Aucune autre équipe en MLS n’a plus d’avantage à jouer dans son stade que le NYCFC, étant donné la petitesse du terrain dans son antre du Yankee Stadium. À l’inverse, l’adaptation à une pelouse comme celle du Stade Saputo, parmi les plus grandes de la ligue, entre certainement en ligne de compte pour Domè Torrent et ses hommes; ça, et l’ambiance survoltée qui règnera à l’ombre de la Tour de Montréal pour ce match à guichet fermé, samedi soir à 19h30 (TVA Sports).

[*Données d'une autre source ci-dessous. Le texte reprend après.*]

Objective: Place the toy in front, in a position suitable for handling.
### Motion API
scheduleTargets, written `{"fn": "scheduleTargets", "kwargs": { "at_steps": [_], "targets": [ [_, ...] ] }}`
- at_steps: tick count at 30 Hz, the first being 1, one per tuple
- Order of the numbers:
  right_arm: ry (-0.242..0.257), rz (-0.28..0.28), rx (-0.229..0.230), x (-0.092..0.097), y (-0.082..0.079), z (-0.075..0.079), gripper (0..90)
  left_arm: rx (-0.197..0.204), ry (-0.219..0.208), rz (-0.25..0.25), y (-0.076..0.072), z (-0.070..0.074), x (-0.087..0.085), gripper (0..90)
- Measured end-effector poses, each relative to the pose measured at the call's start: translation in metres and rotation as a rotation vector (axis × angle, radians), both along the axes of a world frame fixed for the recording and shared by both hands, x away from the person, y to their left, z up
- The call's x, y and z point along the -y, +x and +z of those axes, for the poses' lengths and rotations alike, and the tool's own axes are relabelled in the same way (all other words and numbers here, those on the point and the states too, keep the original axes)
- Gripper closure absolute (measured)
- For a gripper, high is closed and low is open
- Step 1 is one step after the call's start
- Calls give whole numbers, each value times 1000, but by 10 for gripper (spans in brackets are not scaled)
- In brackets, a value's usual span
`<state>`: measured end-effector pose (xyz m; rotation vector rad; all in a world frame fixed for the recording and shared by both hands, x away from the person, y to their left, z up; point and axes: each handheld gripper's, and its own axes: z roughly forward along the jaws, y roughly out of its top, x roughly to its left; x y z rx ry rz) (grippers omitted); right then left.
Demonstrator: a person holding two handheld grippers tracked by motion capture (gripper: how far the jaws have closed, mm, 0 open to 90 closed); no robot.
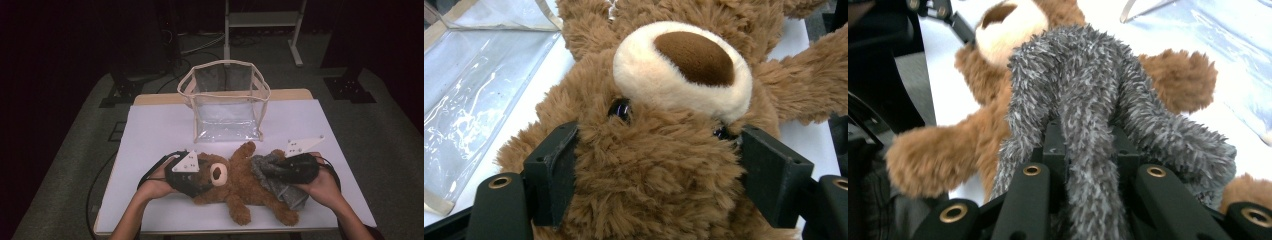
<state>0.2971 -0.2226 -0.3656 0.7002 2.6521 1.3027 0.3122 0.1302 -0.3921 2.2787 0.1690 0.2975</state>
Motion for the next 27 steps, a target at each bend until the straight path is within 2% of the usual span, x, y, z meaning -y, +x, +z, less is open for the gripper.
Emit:
{"fn": "scheduleTargets", "kwargs": {
  "at_steps": [8, 13, 17, 24, 27],
  "targets": [
    [-24, -2, -27, 12, -26, -7, 748, -17, -24, 5, 3, -2, -3, 240],
    [-33, -4, -31, 11, -30, -11, 746, -18, -25, -2, 2, -3, -3, 246],
    [-34, -13, -28, 10, -23, -16, 747, -4, -42, -10, 2, -6, -3, 247],
    [-9, -51, -37, 16, 2, -13, 748, -16, -73, 5, 3, -10, 5, 261],
    [-7, -57, -34, 17, 5, -12, 748, -9, -67, 8, 3, -10, 8, 273]
  ]
}}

Si l’Impact semble avoir trouvé ses marques depuis quelques matchs, c’est le contraire chez les Citizens. On n’a engrangé qu’une seule victoire lors des huit derniers matchs pour les New Yorkais et on a marqué plus d’un but seulement deux fois dans cette funeste séquence. Mais ce portrait ne signifie en rien qu’il faut sous-estimer le NYCFC, loin de là. L’attaque puissante, les individualités dangereuses et le repos dont ont bénéficié David Villa et ses coéquipiers pourraient mettre dans le pétrin le Bleu-blanc-noir. Voici les trois éléments à surveiller.

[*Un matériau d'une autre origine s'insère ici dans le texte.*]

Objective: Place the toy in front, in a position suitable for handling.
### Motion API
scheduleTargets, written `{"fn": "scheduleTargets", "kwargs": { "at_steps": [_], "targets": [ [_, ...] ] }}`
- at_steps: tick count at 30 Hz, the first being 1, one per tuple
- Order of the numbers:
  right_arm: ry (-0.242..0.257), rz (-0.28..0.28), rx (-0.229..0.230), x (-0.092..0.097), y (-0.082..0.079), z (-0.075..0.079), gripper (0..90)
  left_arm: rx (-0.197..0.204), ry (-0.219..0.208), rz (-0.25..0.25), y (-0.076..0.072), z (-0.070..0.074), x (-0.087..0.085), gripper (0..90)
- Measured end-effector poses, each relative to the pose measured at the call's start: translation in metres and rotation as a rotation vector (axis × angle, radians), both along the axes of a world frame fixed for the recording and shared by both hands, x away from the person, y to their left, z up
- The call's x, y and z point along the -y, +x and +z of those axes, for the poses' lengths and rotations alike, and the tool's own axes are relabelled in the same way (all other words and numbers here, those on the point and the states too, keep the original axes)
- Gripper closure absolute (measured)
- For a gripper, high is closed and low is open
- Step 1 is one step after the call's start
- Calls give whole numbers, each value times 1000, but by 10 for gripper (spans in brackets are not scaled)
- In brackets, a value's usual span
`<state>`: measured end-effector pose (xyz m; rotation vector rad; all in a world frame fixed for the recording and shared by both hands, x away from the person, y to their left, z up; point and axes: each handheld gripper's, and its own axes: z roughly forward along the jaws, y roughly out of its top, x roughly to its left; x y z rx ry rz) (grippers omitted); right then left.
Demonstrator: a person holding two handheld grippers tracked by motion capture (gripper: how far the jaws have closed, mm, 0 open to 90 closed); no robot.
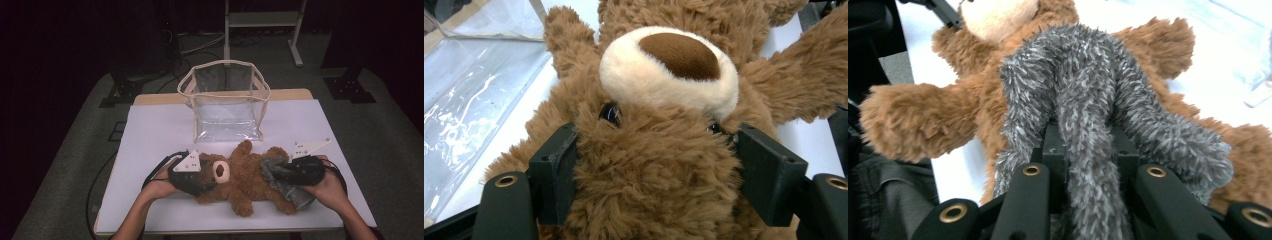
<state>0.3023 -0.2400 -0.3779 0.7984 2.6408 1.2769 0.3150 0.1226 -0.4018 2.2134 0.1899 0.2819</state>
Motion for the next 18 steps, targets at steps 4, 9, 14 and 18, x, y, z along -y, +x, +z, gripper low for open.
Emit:
{"fn": "scheduleTargets", "kwargs": {
  "at_steps": [4, 9, 14, 18],
  "targets": [
    [8, 1, 11, -1, 2, 4, 749, 13, 8, 10, -1, 1, 8, 288],
    [19, 23, 54, -13, 1, 16, 749, 16, 12, 7, -1, 2, 20, 294],
    [25, 59, 74, -29, 4, 21, 749, 3, -9, 14, 0, 1, 31, 296],
    [-2, 82, 71, -41, 6, 18, 749, 2, -12, 11, 1, 0, 39, 295]
  ]
}}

  1. La contribution de David Villa

El Guaje devient-il trop individualiste? Lors de ses deux derniers matchs, l’Espagnol a décoché 18 tirs, n’en cadrant que quatre. Il est normal qu’un attaquant de sa trempe veuille tirer au but dès que la possibilité se présente, mais dans le contexte, il est aussi possible que Villa veuille trop en faire. Peu importe, les Montréalais devront se méfier de Villa, tant lorsqu’il s’offre en option que lorsqu’il menace de tirer.

  1. La réussite du trio Taïder-Silva-Piatti

Les trois joueurs offensifs indélogeables du Bleu-blanc-noir doivent connaître un autre bon match contre le NYCFC pour que l’Impact espère amasser les trois points. Saphir Taïder a tiré au moins une fois lors des 23 derniers matchs; Ale Silva a accumulé déjà 10 passes décisives, ce qui aurait été un record du club en MLS, n’eut été du total de 12 de Nacho Piatti cette saison; l’Argentin, lui, semble avoir ajouté une corde à son arc avec son jeu collectif. Quand le trio 8-9-10 va, tout va.

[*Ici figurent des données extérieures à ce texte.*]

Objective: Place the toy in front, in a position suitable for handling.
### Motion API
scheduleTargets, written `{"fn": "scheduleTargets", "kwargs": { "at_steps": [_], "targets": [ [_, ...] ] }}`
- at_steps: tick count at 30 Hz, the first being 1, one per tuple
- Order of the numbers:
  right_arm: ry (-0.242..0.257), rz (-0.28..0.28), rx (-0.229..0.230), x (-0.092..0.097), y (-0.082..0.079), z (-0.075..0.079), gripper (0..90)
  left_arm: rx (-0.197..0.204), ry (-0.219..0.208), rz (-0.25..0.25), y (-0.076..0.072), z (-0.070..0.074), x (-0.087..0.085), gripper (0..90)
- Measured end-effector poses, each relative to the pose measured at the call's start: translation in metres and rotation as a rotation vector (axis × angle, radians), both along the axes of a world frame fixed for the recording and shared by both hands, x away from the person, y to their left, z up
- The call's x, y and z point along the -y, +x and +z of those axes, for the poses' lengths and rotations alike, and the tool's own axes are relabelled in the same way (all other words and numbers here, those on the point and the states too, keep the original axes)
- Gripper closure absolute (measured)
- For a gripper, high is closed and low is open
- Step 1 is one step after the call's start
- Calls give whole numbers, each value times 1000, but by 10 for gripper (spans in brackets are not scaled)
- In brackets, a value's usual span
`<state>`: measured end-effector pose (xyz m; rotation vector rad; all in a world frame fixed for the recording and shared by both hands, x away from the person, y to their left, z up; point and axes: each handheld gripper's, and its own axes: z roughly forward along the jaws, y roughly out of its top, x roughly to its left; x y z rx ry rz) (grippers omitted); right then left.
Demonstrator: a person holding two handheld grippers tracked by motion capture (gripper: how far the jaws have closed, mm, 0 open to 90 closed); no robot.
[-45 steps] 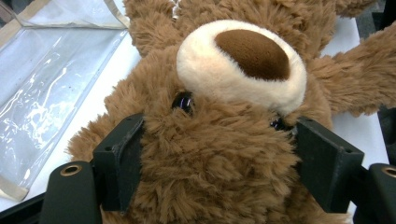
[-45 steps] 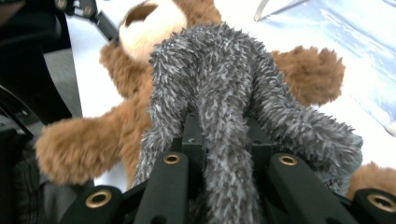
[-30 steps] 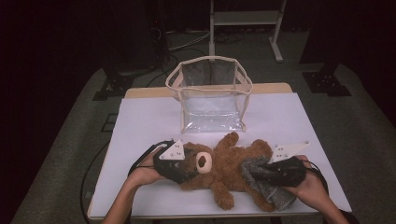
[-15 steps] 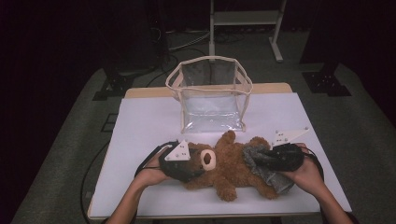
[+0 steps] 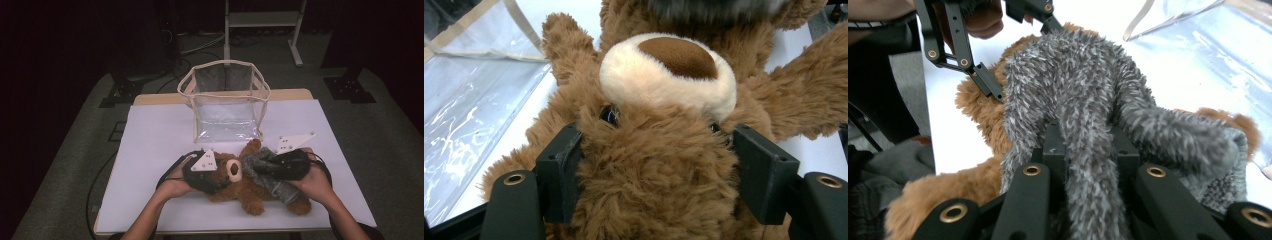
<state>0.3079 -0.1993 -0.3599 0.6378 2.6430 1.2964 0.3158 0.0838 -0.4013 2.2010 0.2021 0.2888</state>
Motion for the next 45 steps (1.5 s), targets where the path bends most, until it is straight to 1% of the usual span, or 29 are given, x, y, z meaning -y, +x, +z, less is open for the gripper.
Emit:
{"fn": "scheduleTargets", "kwargs": {
  "at_steps": [3, 5, 6, 7, 8, 11, 13, 16, 17, 18, 19, 21, 22, 24, 25, 26, 27, 28, 29, 30, 31, 32, 33, 34, 36, 37, 42, 44, 45],
  "targets": [
    [-8, -3, -1, 1, 2, -2, 751, -1, -1, 3, 1, 1, 5, 295],
    [-5, -14, -13, 10, 5, -5, 755, 5, 14, -8, 1, 3, 3, 287],
    [-5, -14, -13, 10, 5, -5, 755, 5, 14, -8, 1, 3, 3, 278],
    [1, -18, -15, 16, 3, -8, 756, 17, 17, -16, 1, 7, -5, 268],
    [11, -16, -18, 18, 2, -9, 757, 17, 17, -16, 1, 7, -5, 265],
    [22, -20, -12, 21, -1, -11, 757, 13, -13, -4, 1, 13, -25, 270],
    [18, -24, -5, 21, -1, -10, 757, 9, -10, 3, 0, 13, -29, 271],
    [28, -23, -15, 20, 0, -9, 758, -3, -8, -6, -2, 7, -33, 337],
    [32, -16, -18, 16, -1, -6, 759, -15, -9, -11, -1, 2, -30, 351],
    [32, -16, -18, 16, -1, -6, 759, -15, -9, -11, -1, 2, -30, 363],
    [19, -2, 5, 8, -4, 0, 760, -26, -21, -11, 1, 1, -28, 371],
    [10, 27, 17, -3, -5, 4, 760, -25, -24, -12, 2, 1, -26, 376],
    [10, 27, 17, -3, -5, 4, 760, -25, -24, -12, 2, 1, -26, 377],
    [0, 53, 21, -16, -3, 6, 759, -22, -23, -13, 1, 1, -24, 377],
    [3, 80, 16, -30, -1, 4, 757, -13, -11, -15, 1, 1, -23, 377],
    [3, 80, 16, -30, -1, 4, 757, -12, -4, -14, 0, 1, -23, 377],
    [-18, 98, 27, -41, 1, 0, 757, -7, 16, -8, 0, 1, -25, 375],
    [-15, 101, 26, -42, 1, -1, 758, -14, 2, -7, 0, 0, -27, 372],
    [-14, 94, 22, -41, 2, -2, 759, -24, -15, -4, 0, 0, -28, 370],
    [-14, 94, 22, -41, 2, -2, 759, -24, -15, -4, 0, 0, -28, 369],
    [-53, 63, 29, -35, 5, -7, 760, -35, -22, -11, 0, 1, -30, 370],
    [-46, 57, 17, -31, 6, -11, 760, -35, -22, -11, 0, 1, -30, 370],
    [-33, 54, 7, -26, 7, -13, 762, -26, -11, -28, -2, 3, -31, 375],
    [-33, 54, 7, -26, 7, -13, 762, -26, -11, -28, -2, 3, -31, 380],
    [-24, 37, 9, -16, 11, -15, 765, -25, -8, -35, -4, 5, -30, 390],
    [-28, 32, 9, -14, 13, -14, 765, -26, -2, -45, -5, 4, -29, 393],
    [-21, 26, -11, -9, 19, -14, 765, -23, 0, -44, -6, 3, -26, 421],
    [-9, 24, -20, -8, 18, -13, 765, -16, 5, -43, -6, 3, -24, 434],
    [16, 27, -29, -9, 16, -9, 766, -15, 6, -35, -5, 3, -23, 445]
  ]
}}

  1. La mentalité des Montréalais

Le meilleur exemple du renouveau de l’Impact s’est illustré à Philadelphie, la semaine dernière. Tirant de l’arrière 1-0 en raison d’une phase de jeu arrêté, le Bleu-blanc-noir s’est relevé, alors que plus tôt cette saison, ce genre de but accordé aurait été très néfaste à l’élan montréalais. La confiance est à son paroxysme chez les joueurs de Rémi Garde; se traduira-t-elle en victoire samedi?